:: Exercise requirements ::
Below is a listing; repeat exactly the lines from the one containing "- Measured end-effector" to the one containing "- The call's", both included.

*** Block opens ***

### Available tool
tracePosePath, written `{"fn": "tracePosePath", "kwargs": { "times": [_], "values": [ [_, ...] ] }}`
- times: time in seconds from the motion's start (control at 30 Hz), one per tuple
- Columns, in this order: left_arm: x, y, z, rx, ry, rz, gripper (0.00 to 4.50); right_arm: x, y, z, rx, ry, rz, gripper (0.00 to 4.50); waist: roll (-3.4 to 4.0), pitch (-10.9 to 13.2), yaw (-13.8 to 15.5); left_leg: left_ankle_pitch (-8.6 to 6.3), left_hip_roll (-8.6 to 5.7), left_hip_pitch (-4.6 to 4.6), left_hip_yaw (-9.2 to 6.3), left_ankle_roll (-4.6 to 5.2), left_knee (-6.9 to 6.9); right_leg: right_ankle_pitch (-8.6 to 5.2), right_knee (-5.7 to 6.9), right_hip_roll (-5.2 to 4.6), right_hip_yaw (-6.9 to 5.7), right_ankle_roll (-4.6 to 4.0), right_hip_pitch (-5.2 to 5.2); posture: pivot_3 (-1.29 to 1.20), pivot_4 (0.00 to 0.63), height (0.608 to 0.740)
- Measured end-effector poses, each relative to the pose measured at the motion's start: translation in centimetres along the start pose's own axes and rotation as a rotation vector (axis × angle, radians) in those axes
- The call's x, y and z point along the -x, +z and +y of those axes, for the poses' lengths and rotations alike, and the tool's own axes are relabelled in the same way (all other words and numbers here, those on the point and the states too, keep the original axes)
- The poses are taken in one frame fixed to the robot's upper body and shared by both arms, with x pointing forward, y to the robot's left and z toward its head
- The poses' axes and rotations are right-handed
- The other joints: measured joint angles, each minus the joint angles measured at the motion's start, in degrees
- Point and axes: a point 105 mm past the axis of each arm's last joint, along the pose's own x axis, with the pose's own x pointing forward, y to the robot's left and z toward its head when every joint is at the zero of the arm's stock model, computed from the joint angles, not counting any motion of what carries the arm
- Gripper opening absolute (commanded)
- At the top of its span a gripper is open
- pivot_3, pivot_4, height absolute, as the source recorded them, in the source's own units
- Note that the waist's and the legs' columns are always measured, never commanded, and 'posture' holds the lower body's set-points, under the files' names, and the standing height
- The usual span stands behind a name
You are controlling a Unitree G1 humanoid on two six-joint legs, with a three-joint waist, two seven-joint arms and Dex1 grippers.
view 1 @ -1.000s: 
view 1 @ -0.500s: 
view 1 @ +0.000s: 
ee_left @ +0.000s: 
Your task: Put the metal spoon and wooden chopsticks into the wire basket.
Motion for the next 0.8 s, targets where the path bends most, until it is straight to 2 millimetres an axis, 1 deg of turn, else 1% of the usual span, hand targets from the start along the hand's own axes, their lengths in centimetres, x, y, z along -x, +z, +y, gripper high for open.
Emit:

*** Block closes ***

:: Result of this exercise ::
- Measured end-effector poses, each relative to the pose measured at the motion's start: translation in centimetres along the start pose's own axes and rotation as a rotation vector (axis × angle, radians) in those axes
- The call's x, y and z point along the -x, +z and +y of those axes, for the poses' lengths and rotations alike, and the tool's own axes are relabelled in the same way (all other words and numbers here, those on the point and the states too, keep the original axes)

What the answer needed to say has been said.